HOW TO BRING PETS TO CANADA
Source: CIC News (Extract)
Posted: March 22, 2023
Pets are members of the family, and many newcomers wouldn’t think of leaving them behind when they decide to immigrate to Canada.
Canada’s rules for importing pets are fairly straightforward and have few requirements. However, this can vary depending on why an animal is being brought to Canada, and what country you are bringing your pet from.
For example, the rules for bringing an animal to Canada can change depending on whether it is already your pet or if it is being brought to Canada by a rescue organization for later adoption, being brought in for breeding or shows or if it is for sale. Any animal that is not a personal pet is considered a commercial pet and is subject to different entry requirements.
Bringing your pet to Canada is not difficult if you have the right documentation to show the Canadian Boarder Services Agent (CBSA) when you arrive. The best place to start is with a quick visit to your vet.
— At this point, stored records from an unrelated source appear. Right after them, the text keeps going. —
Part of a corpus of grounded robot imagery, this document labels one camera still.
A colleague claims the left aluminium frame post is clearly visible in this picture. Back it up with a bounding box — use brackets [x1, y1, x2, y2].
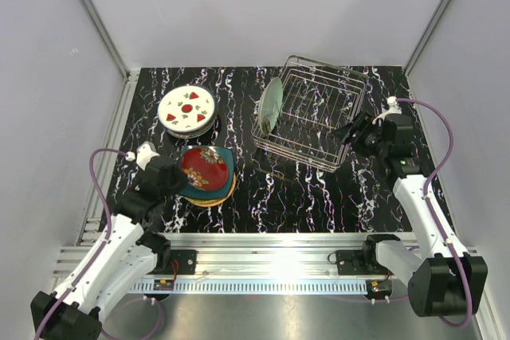
[57, 0, 140, 96]

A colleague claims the metal wire dish rack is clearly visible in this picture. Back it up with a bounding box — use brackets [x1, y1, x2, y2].
[252, 55, 368, 173]

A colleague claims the yellow woven pattern plate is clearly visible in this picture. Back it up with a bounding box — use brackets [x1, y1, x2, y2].
[185, 174, 237, 208]

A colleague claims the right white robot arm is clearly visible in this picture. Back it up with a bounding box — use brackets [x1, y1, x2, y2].
[333, 113, 488, 319]

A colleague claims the teal square plate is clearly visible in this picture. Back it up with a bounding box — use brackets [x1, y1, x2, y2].
[178, 146, 234, 200]

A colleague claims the white slotted cable duct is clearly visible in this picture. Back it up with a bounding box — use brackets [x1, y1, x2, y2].
[128, 278, 367, 295]

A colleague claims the right small circuit board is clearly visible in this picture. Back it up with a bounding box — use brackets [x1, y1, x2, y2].
[367, 279, 393, 296]

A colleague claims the mint green flower plate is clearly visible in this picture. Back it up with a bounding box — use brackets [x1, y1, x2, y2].
[258, 77, 283, 136]

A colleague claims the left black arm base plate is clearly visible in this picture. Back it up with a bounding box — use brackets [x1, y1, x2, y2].
[166, 249, 198, 276]

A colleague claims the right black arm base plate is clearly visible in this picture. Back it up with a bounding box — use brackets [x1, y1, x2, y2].
[335, 250, 370, 276]

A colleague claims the aluminium mounting rail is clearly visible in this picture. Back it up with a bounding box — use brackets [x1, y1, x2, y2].
[53, 232, 485, 277]

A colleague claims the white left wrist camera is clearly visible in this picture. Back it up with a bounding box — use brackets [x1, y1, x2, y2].
[124, 141, 159, 170]

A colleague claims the small circuit board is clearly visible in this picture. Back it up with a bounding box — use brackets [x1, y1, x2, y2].
[367, 279, 393, 296]
[154, 279, 175, 291]

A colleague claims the right aluminium frame post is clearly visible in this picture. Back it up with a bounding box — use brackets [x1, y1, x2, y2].
[403, 0, 453, 76]

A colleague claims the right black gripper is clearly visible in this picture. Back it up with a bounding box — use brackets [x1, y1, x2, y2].
[331, 111, 389, 159]

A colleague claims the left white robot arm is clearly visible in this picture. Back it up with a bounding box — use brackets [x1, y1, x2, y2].
[30, 154, 187, 339]

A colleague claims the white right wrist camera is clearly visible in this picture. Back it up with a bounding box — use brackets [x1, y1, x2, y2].
[372, 96, 402, 126]

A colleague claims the left small circuit board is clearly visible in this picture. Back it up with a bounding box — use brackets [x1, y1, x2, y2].
[154, 279, 175, 291]

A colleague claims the red floral plate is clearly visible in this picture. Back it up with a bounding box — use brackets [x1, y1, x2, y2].
[180, 147, 230, 191]

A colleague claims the white watermelon pattern plate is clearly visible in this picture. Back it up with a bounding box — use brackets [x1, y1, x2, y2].
[157, 84, 218, 133]

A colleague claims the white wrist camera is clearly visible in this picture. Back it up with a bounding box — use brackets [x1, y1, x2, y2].
[124, 141, 159, 170]
[372, 96, 402, 126]

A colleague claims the aluminium frame post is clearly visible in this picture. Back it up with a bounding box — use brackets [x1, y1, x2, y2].
[57, 0, 140, 96]
[403, 0, 453, 76]
What kind of documentation does my pet need?
Proof of a rabies vaccine
Canada is a rabies-free country and strives to stay that way. Every cat or dog that comes into Canada needs proof of rabies vaccination or that the pet is from one of the countries on the “rabies free” list. Without proof of vaccination or that the pet comes from one of these countries, your pet will likely be denied entry.
The rabies vaccination certificate must:
- be written in English or French;
- be issued and signed by a licensed veterinarian;
- identify the animal (age, breed, sex, colour/markings, weight, and microchip/tattoo number if applicable);
- state that the animal is vaccinated against rabies;
- indicate the date of vaccination;
- indicate the trade name and the serial number of the licensed vaccine;
- specify the duration of immunity (otherwise, it will be considered valid for 1 year from the date of vaccination); and
- have the name and signature of the licensed veterinarian that issued the certificate and the date it was signed.
Cats and dogs must be at least 3 months of age at the time of rabies vaccination. Puppies and kittens younger than three months, and are therefore not vaccinated, require proof of age.
Does my pet need a microchip?
Canada does not require imported personal pets to be microchipped or tattooed, but it is highly recommended. A microchip is a radio-frequency identification transponder that a veterinarian will scan for if your pet is lost and brought to a shelter. The chip has an identification number that acts as a reference to find the owner’s contact information in a national, provincial, or municipal database.
Dogs under 8 months of age, who are imported under the commercial category, must have a microchip. This also applies to dogs who are destined for adoption.
There are no import fees for bringing your pet to Canada. However, you can expect a CBSA agent to inspect your documents and to ensure that your pet is healthy and well-cared for. The inspection costs just over $30 for your first pet and $5 for any additional pets. This fee does not apply to animals who are entering Canada from the United States.
If a border agent decides that your pet is not healthy and requires further inspection, an official from CFIA will be called upon to evaluate your pet for an additional fee.
One thing that remains consistent, regardless of the type of animal, is that they all need to be transported humanely. While most existing regulations surrounding humane transportation are related to livestock such as cows and pigs, if a CBSA official deems that you are not transporting your pet safely and comfortably, they may deny entry. Additionally, if your pet is arriving by air, individual airlines may have different requirements for how to transport your pet and you should verify these requirements far in advance.
The main factor in deciding if you can bring your pet to Canada is if it comes from a country where there are known diseases that can spread to other pets and livestock. For example, bird owners are not allowed to bring their pets if they come from countries with a higher risk of avian influenza (bird flu).
Additionally, in September, CFIA put a banned the importation of commercial dogs from a list of countries that are considered high-risk for dog rabies.